One sees the sad, futile attempts to transcend the meaninglessness of a materialist world in the lives of Tom and Daisy Buchanan. Tom Buchanan is something of a dumb man, extraordinarily wealthy with inherited money and largely unaware of what to do with himself. He found his purpose, like many young wanderers today, in sports: he “had been one of the most powerful ends that ever played football at New Haven . . . one of those men who reach such an acute limited excellence at twenty-one that everything afterward savors of anticlimax.” From there, he drifted. As an adult, Tom seems like a man who “would drift on forever seeking, a little wistfully, for the dramatic turbulence of some irrecoverable football game.”

So Tom travels the world. He buys mansions and horses and cars and everything there is to own and consume. He has affairs with women. Yet predictably, none of this fulfills him, because none of this transcends himself. Attempting to fill oneself with food and sex and experiences, to fill one’s surroundings with possessions, does not appease the longing of the human heart for something more than self. In an interesting turn from this unintellectual man, Tom attempts to find something greater than himself in worrying about the fate of “the white race” in society. In the midst of a terribly uncomfortable dinner party, where the knowledge of Tom’s affair with a woman from New York hovers over Tom, Daisy, and the guests, Tom vents about where his restlessness has taken him:

“Civilization’s going to pieces,” broke out Tom violently. “I’ve gotten to be a terrible pessimist about things. Have you read ‘The Rise of the Colored Empires’ by this man Goddard?”

“Why, no,” I answered, rather surprised by his tone.

“Well, it’s a fine book, and everybody ought to read it. The idea is if we don’t look out the white race will be—will be utterly submerged. It’s all scientific stuff; it’s been proved.”

“Tom’s getting very profound,” said Daisy, with an expression of unthoughtful sadness. “He reads deep books with long words in them. What was that word we


“Well, these books are all scientific,” insisted Tom, glancing at her impatiently . . . “It’s up to us, who are the dominant race, to watch out or these other races will have control of things.”

. . . There was something pathetic in his concentration, as if his complacency, more acute than of old, was not enough to him any more.
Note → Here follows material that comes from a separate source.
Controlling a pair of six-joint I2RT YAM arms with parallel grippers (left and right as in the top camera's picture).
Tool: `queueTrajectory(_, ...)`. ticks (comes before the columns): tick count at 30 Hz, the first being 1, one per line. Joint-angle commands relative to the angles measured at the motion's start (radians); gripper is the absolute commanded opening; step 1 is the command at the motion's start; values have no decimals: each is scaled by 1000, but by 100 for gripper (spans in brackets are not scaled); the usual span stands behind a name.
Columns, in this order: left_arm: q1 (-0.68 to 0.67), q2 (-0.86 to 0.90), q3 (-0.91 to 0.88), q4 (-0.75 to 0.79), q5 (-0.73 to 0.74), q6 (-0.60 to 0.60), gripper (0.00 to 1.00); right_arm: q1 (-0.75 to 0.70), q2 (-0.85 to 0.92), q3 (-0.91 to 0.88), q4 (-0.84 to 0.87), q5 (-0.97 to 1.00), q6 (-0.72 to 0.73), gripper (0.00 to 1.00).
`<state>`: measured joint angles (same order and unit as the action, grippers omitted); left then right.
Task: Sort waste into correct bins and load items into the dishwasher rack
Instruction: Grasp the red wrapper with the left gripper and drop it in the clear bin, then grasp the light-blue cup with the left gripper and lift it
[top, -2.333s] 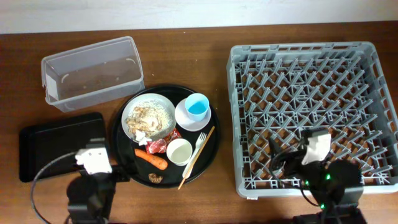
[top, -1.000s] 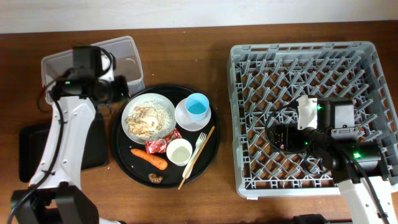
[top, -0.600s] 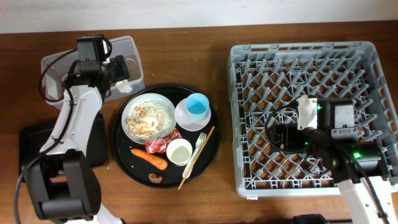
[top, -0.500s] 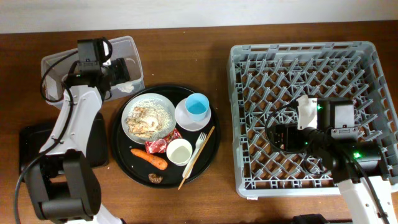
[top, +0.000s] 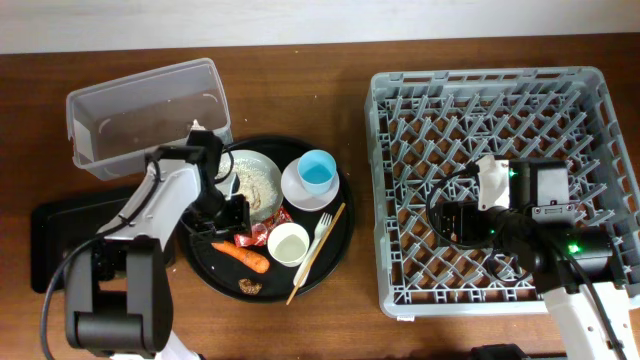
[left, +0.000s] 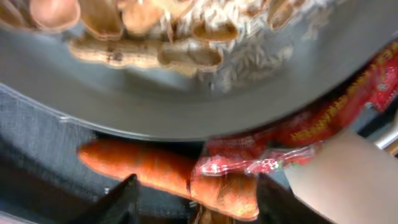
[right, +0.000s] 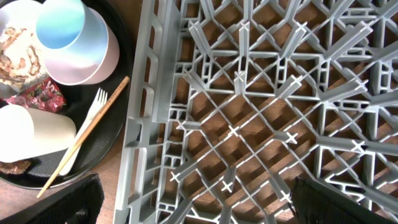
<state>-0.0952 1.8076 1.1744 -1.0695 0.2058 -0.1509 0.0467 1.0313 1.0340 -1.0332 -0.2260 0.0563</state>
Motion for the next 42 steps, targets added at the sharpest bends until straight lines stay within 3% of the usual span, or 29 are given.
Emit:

Tom has clearly hit a wall of complacency. Boxed in by a life that does not allow the transcendence that the human heart demands, Tom reaches the point where his vast wealth, his relationships, all the things he has collected, have failed him. Even this generally unthoughtful person reaches toward something beyond himself, trying to find meaning in the collective struggles of races, nations, and civilizations. Of course his attempt to do so is—like the man himself—stupid and unserious. But the grasping of this thoroughly wealthy and worldly man to seek intellectual meaning beyond himself is nonetheless a telling movement of a restless heart.